Professor Sheila Jasanoff wins prestigious Holberg Prize

March 14, 2022
Professor Sheila Jasanoff wins prestigious Holberg Prize

Sheila Jasanoff, the Pforzheimer Professor of Science and Technology Studies at Harvard Kennedy School, has been awarded the 2022 Holberg Prize, among the world’s most prestigious awards for academic work in the humanities and social sciences.By Nora Delaney, Belfer Center Communciations

Sheila Jasanoff, the Pforzheimer Professor of Science and Technology Studies at Harvard Kennedy School, has been awarded the 2022 Holberg Prize, among the world’s most prestigious awards for academic work in the humanities and social sciences.

The Holberg Prize Board announced Jasanoff as the 2022 laureate today in Oslo, Norway. The annual prize recognizes Jasanoff for her pioneering career in the field of Science and Technology Studies—known as STS—spanning over four decades, including the past 24 years at the Kennedy School. Jasanoff will receive her award in a ceremony on June 9, at the University of Bergen, Norway. Previous Harvard laureates include Cass Sunstein, the Robert Walmsley University Professor, and Stephen Greenblatt, John Cogan University Professor of the Humanities.

“I am thrilled that Sheila has received this prestigious honor,” said HKS Dean Doug Elmendorf. “And I am especially proud that the Kennedy School has been a home for her pathbreaking work that explores how policy, society, and law can play a role in scientific and technological decision-making. Sheila has been instrumental in defining and developing the science, technology, and society field.”

 Sheila Jasanoff has won acclaim as a leading scholar at the intersection of science, technology, law, democratic theory, and public policy. Her work has tackled pressing global challenges related to climate change, the COVID-19 pandemic, and biotechnologies such as gene-editing, arguing for a democratization of science and technology that includes society more fully in the conversation.

 

“The most basic question I have tried to address is what difference it makes that we humans live in scientifically and technologically advanced societies,” Jasanoff said. “This is fundamentally a question about the meaning of science and technology in the everyday lives of individuals, social groups, and nations.”
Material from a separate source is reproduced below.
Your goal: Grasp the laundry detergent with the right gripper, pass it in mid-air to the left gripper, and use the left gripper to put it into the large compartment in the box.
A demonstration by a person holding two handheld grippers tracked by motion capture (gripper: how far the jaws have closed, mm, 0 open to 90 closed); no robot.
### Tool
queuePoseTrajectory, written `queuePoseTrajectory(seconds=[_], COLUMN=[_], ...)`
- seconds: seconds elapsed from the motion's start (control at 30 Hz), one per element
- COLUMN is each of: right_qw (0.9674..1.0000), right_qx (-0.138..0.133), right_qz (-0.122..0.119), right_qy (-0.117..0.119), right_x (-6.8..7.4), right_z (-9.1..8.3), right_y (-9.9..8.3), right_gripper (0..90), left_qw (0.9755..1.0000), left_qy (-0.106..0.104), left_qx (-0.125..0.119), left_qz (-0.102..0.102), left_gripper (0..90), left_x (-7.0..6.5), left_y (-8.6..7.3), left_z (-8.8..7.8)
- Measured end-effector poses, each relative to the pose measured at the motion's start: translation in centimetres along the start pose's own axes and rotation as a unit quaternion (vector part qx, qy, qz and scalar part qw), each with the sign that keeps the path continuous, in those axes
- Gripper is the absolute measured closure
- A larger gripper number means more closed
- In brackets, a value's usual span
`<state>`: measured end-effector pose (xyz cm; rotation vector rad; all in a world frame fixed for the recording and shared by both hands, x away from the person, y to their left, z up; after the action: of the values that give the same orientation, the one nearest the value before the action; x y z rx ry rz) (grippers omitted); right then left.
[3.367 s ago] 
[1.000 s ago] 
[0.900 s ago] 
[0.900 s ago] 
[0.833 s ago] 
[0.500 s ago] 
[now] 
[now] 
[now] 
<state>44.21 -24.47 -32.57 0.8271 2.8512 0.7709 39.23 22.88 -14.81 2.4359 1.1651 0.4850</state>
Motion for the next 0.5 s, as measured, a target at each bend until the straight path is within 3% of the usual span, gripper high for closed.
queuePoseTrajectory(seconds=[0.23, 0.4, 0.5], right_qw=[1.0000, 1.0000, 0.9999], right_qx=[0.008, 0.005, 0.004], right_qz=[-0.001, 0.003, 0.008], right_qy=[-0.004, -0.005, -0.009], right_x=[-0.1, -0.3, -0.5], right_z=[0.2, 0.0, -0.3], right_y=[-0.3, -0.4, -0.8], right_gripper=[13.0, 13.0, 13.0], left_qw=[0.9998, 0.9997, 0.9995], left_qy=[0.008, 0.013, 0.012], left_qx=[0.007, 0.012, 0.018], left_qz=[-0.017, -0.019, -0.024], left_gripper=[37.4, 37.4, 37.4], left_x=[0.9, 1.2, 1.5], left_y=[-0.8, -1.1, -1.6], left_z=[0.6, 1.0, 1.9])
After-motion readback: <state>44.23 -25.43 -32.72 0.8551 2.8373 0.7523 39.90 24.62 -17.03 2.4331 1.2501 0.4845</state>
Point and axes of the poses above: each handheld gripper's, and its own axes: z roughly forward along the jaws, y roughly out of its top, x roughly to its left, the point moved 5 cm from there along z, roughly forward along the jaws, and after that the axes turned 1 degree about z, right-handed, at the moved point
Holberg Prize Committee Chair Heike Krieger said that Jasanoff’s “theoretical contributions to the political sociology of scientific governance are transformational.” Heike, a professor of public law and international law at Freie Universität, Berlin, Germany, added that “a central insight in Jasanoff’s work is that science, technology and modern society are co-produced. Her work is distinctive in analyzing how practices of expert knowledge production and background beliefs about science impact on the modes of argument and persuasion that count as good justification, not only for public policies and legal decisions but also within scientific practice itself.”

Jasanoff is an influential writer in the field of STS, having authored or co-authored 10 books and edited or co-edited eight. She has also written more than 130 articles and book chapters. Jasanoff graduated with an AB degree in math from Harvard College in 1964 and earned a PhD in linguistics from Harvard University in 1973, as well as a degree from Harvard Law School in 1976. Since 2002, she has been the Pforzheimer Professor of Science and Technology Studies at the Kennedy School, where she founded and directs the Program on Science, Technology, and Society. Jasanoff also founded the Science and Democracy Network, an international community of STS scholars dedicated to improving scholarly understanding of the relationships among science, technology, law, and political power.

In addition to her appointment at the Kennedy School, Jasanoff is an affiliate of the Harvard Department of the History of Science and visiting professor at Harvard Law School. Before joining Harvard, she was the founding chair of the STS Department at Cornell University. Jasanoff has served on the American Association for the Advancement of Science’s board of directors and as president of the Society for Social Studies of Science. She is a member of the American Academy of Arts and Sciences and the American Philosophical Society, as well as a foreign member of the British Academy and the Royal Danish Academy, and a member of the Council on Foreign Relations.